Tendon,  muscle, ligament and joint-related injuries can be difficult to evaluate using x-rays, CT scans, or MRIs. Among its many advantages, ultrasound imaging does not use ionizing radiation, and therefore can be repeated throughout the course of treatment without concern for the total amount of radiation delivered to the patient.

In addition to helping diagnose injuries, ultrasound can also help treat them. The imaging technology is used as part of the latest trend in sports injury treatment known as platelet rich plasma or PRP therapy. PRP is one of three ingredients that make blood, the other two being red and white blood cells. When injected at a concentrated dosage into the injured area, PRP acts as the body’s own medicine to accelerate the healing process.

Sports Medicine Ultrasound

The ultrasound equipment enables the doctor to precisely guide the platelet rich plasma to the exact location of injury.

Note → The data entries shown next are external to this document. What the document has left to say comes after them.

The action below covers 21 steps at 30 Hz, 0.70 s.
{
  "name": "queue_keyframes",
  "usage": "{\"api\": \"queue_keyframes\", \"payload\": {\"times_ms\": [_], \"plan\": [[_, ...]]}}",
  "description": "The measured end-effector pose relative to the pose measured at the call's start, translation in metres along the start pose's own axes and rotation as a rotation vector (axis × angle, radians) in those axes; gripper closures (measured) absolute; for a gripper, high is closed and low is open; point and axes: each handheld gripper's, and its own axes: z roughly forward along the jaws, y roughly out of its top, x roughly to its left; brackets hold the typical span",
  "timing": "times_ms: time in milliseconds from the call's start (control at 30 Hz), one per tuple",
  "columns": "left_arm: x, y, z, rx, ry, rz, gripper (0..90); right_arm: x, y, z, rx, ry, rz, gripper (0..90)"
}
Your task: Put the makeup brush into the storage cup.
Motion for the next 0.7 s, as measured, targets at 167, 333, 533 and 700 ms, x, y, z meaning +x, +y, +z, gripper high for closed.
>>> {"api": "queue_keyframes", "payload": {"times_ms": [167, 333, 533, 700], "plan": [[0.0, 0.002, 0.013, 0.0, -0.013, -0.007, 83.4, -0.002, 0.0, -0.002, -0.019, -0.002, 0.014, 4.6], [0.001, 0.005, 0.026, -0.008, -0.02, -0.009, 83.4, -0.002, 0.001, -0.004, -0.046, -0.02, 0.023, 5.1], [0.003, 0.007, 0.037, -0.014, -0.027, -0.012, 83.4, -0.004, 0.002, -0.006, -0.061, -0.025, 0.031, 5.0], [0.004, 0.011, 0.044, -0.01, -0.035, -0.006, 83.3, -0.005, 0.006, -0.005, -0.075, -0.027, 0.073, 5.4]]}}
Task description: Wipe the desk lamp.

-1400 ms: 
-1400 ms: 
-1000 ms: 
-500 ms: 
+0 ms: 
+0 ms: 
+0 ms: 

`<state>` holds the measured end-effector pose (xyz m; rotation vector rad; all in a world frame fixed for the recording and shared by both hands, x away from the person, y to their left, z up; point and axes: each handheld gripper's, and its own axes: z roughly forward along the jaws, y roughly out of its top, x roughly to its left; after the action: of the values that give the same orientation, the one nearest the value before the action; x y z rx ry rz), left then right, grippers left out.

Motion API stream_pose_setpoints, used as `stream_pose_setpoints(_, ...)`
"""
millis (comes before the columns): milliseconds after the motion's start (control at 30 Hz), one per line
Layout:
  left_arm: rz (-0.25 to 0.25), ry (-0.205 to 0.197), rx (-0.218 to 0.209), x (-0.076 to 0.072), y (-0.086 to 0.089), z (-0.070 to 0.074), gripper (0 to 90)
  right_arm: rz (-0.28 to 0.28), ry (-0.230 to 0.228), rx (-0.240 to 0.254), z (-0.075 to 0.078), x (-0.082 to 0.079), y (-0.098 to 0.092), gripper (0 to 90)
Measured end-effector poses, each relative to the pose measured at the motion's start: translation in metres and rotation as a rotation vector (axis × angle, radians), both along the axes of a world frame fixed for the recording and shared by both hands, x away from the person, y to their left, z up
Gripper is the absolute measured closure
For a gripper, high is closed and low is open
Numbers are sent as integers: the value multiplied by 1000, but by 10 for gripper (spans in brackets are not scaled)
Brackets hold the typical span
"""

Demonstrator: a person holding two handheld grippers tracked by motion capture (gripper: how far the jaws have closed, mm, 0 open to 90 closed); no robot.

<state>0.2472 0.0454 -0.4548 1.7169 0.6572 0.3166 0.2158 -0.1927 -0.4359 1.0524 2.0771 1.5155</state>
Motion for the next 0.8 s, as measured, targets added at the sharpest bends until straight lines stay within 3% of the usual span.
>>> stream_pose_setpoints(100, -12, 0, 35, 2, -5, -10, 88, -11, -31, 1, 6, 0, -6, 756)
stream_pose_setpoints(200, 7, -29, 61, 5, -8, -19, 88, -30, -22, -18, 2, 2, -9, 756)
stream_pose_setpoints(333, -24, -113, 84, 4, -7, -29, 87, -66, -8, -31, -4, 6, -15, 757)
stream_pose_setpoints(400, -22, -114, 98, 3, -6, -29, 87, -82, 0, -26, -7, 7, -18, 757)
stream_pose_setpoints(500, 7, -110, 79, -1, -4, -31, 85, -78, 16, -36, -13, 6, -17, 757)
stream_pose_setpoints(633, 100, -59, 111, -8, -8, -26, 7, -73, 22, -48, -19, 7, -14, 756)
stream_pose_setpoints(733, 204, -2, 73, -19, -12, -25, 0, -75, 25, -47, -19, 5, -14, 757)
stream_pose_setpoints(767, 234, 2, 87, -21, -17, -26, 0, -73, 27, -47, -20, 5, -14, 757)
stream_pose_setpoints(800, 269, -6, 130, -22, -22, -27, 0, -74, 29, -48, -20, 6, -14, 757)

“Many injuries in our active patients can be treated with PRP as opposed to surgery,” says Bradley J. Sandella, DO, assistant professor, Division of Sports Medicine at Drexel University College of Medicine, who also performs the procedure at Drexel Sports Medicine in Manayunk. “This is a 45 minute out-patient procedure that can have an active patient healed and back to work or play within weeks.”

Surgery is usually the only other option for severe sprains and tendon injuries. With PRP therapy, the patient does not have to undergo the risk factors associated with in-patient surgical procedures.

“Since the blood used is the patient’s, there is no risk for contamination, allergy or drug reactions. Additionally, platelets have antibiotic properties, further reducing any risk of infection,” says Sandella.

In addition to using ultrasound and PRP, the Drexel Sports Medicine practice treats patients of all ages, activity levels and athletic abilities. From properly conditioning your body for upcoming physical activities and competitions, to the diagnosis and treatment of concussions and shin splints, Drexel Sports Medicine physicians stay at the top of their game when it comes to caring for you.